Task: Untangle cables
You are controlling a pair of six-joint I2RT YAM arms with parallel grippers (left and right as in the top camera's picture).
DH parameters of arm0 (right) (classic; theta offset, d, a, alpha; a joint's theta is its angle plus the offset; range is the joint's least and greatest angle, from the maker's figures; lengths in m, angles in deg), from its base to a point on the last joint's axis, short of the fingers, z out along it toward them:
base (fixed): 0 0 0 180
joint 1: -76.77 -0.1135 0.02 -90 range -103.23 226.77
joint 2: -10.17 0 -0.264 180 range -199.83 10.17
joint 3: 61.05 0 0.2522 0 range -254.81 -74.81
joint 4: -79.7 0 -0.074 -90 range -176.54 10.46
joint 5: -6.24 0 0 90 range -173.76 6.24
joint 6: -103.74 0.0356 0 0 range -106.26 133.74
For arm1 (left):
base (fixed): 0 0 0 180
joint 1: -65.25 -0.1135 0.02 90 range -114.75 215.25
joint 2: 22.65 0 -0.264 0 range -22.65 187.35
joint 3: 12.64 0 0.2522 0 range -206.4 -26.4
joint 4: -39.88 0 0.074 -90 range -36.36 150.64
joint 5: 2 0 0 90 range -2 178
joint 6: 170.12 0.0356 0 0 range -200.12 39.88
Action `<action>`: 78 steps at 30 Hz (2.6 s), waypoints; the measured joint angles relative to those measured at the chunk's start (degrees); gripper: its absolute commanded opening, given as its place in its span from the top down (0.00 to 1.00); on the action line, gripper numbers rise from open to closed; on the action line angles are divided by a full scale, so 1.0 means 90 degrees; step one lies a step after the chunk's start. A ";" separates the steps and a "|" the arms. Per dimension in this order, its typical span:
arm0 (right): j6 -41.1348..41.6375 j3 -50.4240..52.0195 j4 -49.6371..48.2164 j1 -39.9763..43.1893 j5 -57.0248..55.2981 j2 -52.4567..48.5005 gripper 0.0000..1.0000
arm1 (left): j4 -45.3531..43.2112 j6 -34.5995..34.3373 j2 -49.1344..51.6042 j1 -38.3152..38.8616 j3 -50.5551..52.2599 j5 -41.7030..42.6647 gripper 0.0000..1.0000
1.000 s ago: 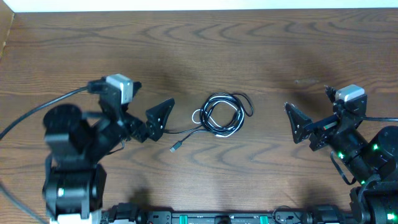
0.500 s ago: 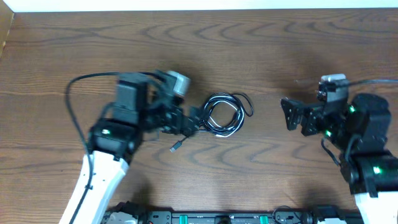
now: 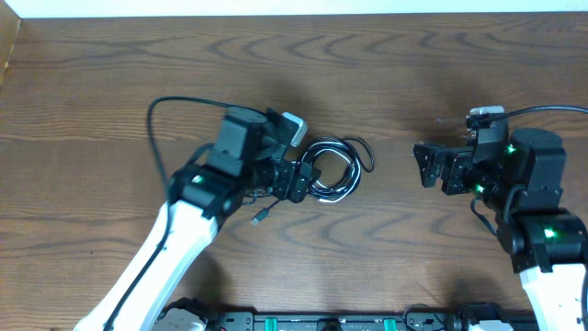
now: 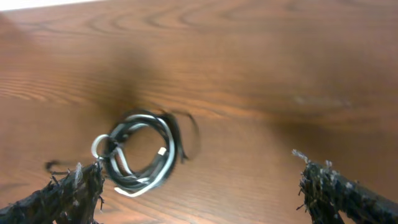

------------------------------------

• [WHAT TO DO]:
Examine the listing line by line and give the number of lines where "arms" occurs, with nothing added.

• [RESPONSE TO THE EXERCISE]:
2